Cinque anni dopo aver vinto il premio Nobel per la letteratura, l'acclamato scrittore argentino Daniel Mantovani – che vive ormai in Europa da quasi quarant'anni – si ritrova in una impasse creativa e sociale ("Ricevere un premio come questo mi ha trasformato in un monumento"). Quando gli arriva un invito proveniente dalla piccola cittadina di Salas – dove è nato e cresciuto, ma da cui è fuggito in gioventù per non farvi più ritorno – che vorrebbe celebrarlo come suo "cittadino illustre", decide impulsivamente di accettare. Il ritorno nel luogo d'origine, però, non sarà come aveva previsto.
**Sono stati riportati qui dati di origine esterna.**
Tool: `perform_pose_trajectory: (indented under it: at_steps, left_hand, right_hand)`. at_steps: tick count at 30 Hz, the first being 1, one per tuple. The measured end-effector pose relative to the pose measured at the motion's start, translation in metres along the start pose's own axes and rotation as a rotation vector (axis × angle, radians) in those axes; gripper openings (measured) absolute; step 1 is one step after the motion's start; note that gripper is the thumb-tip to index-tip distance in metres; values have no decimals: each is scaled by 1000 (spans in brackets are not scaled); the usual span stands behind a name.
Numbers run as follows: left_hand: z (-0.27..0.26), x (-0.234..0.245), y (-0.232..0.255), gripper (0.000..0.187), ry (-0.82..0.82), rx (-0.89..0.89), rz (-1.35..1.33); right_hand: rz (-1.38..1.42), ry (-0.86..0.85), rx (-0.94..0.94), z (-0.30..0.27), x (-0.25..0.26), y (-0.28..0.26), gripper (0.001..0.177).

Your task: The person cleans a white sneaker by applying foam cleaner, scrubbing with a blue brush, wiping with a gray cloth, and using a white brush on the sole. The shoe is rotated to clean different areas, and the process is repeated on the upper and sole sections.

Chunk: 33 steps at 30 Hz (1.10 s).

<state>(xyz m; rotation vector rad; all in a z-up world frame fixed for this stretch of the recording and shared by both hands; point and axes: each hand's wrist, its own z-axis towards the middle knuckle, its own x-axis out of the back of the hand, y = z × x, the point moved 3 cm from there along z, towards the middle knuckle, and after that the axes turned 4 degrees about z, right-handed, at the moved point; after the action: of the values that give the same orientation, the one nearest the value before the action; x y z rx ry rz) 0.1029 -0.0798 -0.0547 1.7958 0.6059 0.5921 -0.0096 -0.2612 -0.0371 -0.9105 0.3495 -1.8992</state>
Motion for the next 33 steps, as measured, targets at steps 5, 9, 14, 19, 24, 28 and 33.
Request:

Anche perché l'intera sua opera (e in un certo senso tutta la sua identità) si è basata proprio sul rifiuto di quello che Salas rappresenta ("Io non sono mai riuscito a tornarvi, i miei personaggi non sono mai riusciti a partire"), e non tutti i suoi abitanti sono felici di come sono stati "rappresentati". E poi, si sa, nemo propheta in patria: se Mantovani, a Salas, ritrova vecchi (e nuovi) amici e amori, non mancheranno le situazioni imbarazzanti o paradossali e gli atti di ostilità che lo metteranno di fronte alla consapevolezza che "indietro non si torna". Proprio lui, portato per natura ad abbattere miti e istituzioni, così insofferente alle cerimonie ufficiali, scoprirà di essere diventato un mito da abbattere... Una corrosiva e cinica commedia dolce-amara che fa riflettere sulla natura dello scrittore e dell'artista (che da un lato non può che ispirarsi alla realtà, ma dall'altro deve inventare e ricreare i propri mondi), ma anche su tutto ciò che gli ruota attorno, dai fan ai media, dagli applausi all'invidia, dagli onori ai rancori. Ottima la sceneggiatura, arguta e intelligente, e straordinario il personaggio di Mantovani, intellettuale integralista e antiretorico nelle sue idee sul ruolo della cultura, sin dal discorso al momento della consegna del Nobel, che poi si rispecchia – in piccolo – in quello durante la premiazione del concorso di pittura, che finisce con l'indispettire i suoi concittadini quando non riesce più a celare il suo disprezzo verso la mediocrità di un mondo che sembra contento di non voler cambiare mai. Coppa Volpi a Venezia, a Oscar Martínez, per la miglior interpretazione maschile, mentre l'Argentina lo ha scelto come suo rappresentante agli Oscar per il miglior film straniero. Nella realtà, nessuno scrittore argentino ha mai vinto il Nobel: neppure Borges, citato un paio di volte durante la pellicola.

2 commenti:

Marisa ha detto...

Bellissimo film, dolce-amaro. Ritornare dopo tanti anni al paese dell'infanzia e della gioventù comporta sempre il rischio di risvegliare il drago dormiente! Ma non accade lo stesso anche quando si decide finalmente di rivisitare l'origine delle proprie ferite e fare i conti col passato?

Christian ha detto...

"Indietro non si torna". O, se lo si fa, è sempre pericoloso. Credo proprio che il film intenda suggerire questo, prima ancora che il semplice ed evidente "Nemo propheta in patria". Tanto che il protagonista esorcizza il passato trasfigurandolo per mezzo della propria scrittura, e lasciando gli altri nel dubbio se ci si trovi di fronte alla finzione o alla realtà (a ben vedere un po' come in "Animali notturni", altro film nelle sale in questi giorni).